_Data_:
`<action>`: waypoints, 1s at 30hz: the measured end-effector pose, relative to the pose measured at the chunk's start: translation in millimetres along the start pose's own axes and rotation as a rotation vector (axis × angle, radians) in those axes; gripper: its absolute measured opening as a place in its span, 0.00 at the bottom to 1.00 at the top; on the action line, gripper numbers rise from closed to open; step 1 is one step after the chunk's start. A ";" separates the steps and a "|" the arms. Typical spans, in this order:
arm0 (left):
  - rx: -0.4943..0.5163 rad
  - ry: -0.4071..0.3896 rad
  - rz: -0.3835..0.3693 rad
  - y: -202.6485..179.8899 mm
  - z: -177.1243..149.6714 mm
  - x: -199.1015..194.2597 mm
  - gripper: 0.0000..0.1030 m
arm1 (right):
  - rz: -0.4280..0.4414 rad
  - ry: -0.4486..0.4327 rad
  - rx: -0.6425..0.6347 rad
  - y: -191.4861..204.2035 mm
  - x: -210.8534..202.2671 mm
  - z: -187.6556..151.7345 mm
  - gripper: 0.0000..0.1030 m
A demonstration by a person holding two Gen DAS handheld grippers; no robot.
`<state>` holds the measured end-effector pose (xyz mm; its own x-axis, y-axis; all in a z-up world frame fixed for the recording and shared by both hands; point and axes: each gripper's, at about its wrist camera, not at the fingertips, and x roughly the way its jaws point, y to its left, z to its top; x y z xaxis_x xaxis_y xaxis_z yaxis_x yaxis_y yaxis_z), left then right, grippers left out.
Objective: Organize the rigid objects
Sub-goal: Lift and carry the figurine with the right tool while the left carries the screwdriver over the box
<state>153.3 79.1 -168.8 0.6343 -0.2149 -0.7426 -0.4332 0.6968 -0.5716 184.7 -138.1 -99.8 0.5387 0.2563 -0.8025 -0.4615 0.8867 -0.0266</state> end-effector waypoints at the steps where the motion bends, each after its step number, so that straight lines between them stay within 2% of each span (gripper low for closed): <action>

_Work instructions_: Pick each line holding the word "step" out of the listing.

_Your solution_:
`<action>`: waypoints, 1s at 30hz: the measured end-effector pose, relative to the pose measured at the chunk's start: translation in millimetres along the start pose's own axes and rotation as a rotation vector (axis × angle, radians) in those axes; gripper: its absolute measured opening as a place in its span, 0.00 at the bottom to 1.00 at the top; on the action line, gripper numbers rise from closed to open; step 1 is one step after the chunk's start. A ";" separates the steps and a "|" the arms. Typical spans, in this order:
<state>153.3 79.1 -168.8 0.6343 -0.2149 -0.7426 -0.4332 0.6968 -0.5716 184.7 -138.1 -99.8 0.5387 0.2563 -0.8025 -0.4615 0.8867 -0.0266</state> end-effector waypoints at the steps where the motion bends, each after its step number, so that straight lines between them stay within 2% of each span (gripper low for closed): <action>

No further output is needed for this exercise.